= EXERCISE BRIEF =
Pick out every line of the entries below where "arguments" occurs, and copy those lines.

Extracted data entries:
■ ■ ■ ■ ■ ■ ■

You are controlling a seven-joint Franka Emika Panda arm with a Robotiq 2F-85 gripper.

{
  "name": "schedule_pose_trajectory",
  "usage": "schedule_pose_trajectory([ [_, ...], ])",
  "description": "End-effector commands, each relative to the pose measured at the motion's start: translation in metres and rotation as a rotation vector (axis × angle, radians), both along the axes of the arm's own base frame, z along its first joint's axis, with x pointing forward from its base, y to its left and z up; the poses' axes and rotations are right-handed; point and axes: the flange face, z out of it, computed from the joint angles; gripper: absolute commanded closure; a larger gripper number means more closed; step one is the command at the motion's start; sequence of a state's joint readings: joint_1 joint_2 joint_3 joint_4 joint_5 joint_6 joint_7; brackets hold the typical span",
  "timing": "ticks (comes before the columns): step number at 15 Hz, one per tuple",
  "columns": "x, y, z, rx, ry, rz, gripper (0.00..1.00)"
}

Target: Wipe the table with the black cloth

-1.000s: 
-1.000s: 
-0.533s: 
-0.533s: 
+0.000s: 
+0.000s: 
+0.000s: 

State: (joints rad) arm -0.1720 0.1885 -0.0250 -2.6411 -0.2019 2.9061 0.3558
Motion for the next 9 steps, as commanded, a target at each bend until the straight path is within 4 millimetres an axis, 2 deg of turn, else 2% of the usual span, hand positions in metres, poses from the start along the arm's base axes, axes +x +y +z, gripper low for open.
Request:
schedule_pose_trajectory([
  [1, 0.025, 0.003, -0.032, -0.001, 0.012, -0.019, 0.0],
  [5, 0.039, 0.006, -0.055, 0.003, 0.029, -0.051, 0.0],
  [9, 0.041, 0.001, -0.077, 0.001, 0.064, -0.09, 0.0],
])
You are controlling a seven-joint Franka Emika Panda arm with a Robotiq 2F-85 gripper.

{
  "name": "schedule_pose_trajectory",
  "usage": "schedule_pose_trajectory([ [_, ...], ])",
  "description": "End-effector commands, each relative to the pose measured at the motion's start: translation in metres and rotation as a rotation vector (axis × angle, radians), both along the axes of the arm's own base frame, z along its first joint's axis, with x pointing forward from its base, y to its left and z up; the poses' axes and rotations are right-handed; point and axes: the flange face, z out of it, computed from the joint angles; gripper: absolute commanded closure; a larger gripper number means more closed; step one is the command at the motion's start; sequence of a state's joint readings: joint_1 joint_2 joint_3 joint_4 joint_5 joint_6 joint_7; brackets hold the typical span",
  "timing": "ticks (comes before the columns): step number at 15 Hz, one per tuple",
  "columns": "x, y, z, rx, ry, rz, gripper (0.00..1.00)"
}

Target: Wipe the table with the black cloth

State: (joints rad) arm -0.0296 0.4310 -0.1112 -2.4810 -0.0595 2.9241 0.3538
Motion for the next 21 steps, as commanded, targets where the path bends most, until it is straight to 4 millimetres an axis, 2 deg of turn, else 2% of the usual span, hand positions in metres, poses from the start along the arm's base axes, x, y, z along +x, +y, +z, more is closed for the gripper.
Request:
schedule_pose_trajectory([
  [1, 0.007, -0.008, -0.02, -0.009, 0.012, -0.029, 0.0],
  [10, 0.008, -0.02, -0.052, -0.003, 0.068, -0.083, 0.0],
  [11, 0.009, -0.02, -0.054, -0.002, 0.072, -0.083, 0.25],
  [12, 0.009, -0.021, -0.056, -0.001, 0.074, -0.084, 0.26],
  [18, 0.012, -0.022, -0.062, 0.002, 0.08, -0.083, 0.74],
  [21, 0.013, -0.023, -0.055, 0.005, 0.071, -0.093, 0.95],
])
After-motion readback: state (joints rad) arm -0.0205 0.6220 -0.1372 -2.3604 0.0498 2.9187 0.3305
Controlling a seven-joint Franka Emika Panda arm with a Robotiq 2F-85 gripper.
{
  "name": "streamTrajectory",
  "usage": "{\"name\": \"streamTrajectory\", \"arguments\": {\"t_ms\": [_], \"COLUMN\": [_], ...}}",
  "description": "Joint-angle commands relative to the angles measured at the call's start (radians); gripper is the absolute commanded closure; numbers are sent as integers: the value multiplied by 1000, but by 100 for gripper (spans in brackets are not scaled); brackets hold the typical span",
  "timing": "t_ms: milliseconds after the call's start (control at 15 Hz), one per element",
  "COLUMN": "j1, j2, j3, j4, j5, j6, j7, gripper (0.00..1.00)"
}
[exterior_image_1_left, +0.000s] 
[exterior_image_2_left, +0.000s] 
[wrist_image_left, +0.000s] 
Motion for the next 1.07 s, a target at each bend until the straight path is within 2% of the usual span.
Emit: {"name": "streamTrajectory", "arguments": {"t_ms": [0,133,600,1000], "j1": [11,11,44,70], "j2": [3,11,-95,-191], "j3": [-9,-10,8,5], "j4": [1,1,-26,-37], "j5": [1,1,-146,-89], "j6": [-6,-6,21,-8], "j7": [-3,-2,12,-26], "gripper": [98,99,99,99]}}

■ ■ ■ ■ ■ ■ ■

= RESPONSE FOR THIS EXERCISE =
  "usage": "{\"name\": \"streamTrajectory\", \"arguments\": {\"t_ms\": [_], \"COLUMN\": [_], ...}}",
Emit: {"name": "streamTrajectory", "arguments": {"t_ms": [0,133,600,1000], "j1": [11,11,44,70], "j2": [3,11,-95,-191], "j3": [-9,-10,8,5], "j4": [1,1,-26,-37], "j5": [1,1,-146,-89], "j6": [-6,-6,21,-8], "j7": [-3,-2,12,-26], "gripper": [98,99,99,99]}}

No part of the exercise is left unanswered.